■ Assignment:
Your copy should hold the lines below from the first through the one that contains "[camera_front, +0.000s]", each retyped exactly, and no pictures.

(Beginning of Dataset content)

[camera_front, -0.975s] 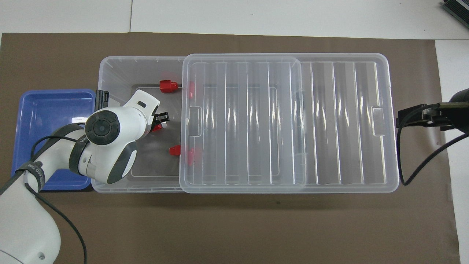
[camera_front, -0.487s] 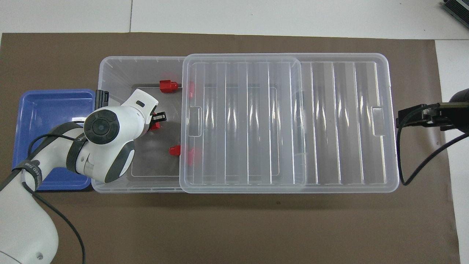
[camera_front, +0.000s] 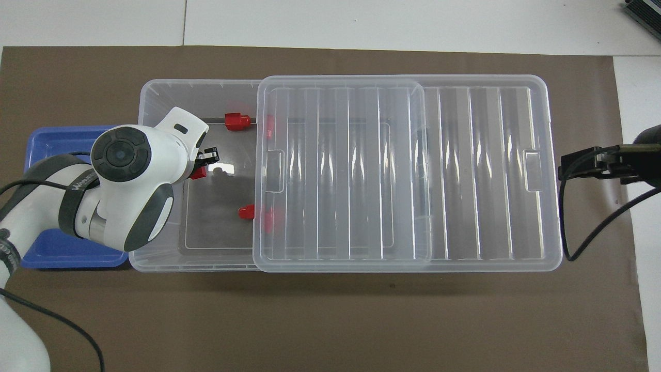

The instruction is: Place red block in blue tray from box

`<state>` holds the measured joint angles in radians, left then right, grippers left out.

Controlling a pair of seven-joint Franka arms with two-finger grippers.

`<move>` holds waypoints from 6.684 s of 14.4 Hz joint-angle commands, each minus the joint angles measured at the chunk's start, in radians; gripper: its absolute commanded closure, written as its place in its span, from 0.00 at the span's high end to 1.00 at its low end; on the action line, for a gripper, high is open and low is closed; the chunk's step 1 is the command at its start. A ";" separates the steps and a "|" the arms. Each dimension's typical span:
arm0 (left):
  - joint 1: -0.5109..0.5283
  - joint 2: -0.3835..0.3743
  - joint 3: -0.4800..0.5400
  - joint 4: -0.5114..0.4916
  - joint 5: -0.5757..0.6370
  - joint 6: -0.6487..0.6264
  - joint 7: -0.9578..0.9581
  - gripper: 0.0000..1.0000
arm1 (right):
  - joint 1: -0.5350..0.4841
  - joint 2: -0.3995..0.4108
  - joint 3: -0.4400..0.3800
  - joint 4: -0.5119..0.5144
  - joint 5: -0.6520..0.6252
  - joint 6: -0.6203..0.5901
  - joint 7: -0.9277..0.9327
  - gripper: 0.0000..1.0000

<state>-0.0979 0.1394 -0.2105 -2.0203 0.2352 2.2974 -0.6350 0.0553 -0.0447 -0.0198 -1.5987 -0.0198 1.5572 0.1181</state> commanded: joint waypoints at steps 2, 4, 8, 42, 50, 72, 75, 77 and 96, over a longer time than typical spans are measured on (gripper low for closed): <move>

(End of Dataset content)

■ Response to this exercise:
[camera_front, -0.975s] 
[camera_front, -0.487s] 
[camera_front, +0.000s] 

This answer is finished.